*Data segment*:
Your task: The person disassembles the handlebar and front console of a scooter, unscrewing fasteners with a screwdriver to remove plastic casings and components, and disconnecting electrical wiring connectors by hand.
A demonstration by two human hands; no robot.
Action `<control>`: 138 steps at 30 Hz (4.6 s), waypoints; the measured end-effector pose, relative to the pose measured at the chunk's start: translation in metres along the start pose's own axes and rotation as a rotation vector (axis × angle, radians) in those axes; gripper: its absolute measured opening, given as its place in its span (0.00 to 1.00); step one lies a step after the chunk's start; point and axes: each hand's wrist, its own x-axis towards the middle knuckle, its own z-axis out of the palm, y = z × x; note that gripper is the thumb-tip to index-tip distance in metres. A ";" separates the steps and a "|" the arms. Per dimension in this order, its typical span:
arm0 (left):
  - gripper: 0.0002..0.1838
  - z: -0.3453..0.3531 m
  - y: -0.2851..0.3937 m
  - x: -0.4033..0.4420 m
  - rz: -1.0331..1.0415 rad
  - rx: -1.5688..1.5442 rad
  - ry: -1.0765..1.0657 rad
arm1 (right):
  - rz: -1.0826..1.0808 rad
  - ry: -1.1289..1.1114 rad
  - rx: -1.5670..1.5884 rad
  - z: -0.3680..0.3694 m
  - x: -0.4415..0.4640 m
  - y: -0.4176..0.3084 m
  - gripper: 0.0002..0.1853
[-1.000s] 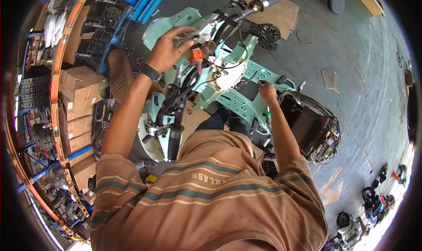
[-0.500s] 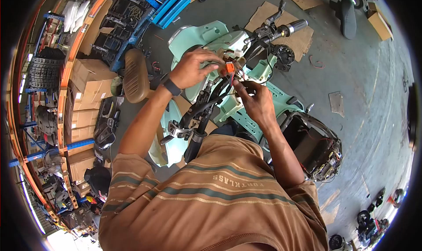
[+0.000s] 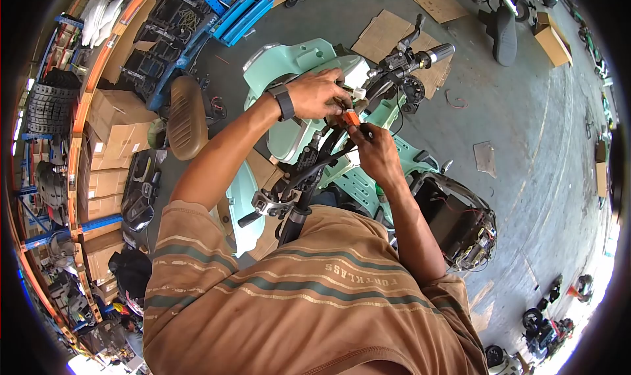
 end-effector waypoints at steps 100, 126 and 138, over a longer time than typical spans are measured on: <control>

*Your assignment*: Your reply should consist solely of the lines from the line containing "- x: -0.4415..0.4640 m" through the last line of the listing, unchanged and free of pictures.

*The completed task*:
  - x: -0.4415..0.4640 m
  - y: -0.4176..0.3084 m
  - gripper: 0.0002..0.1853
[-1.000s] 
[-0.500s] 
[+0.000s] 
 end-effector waypoints at steps 100, 126 and 138, over a longer time than typical spans are measured on: <control>

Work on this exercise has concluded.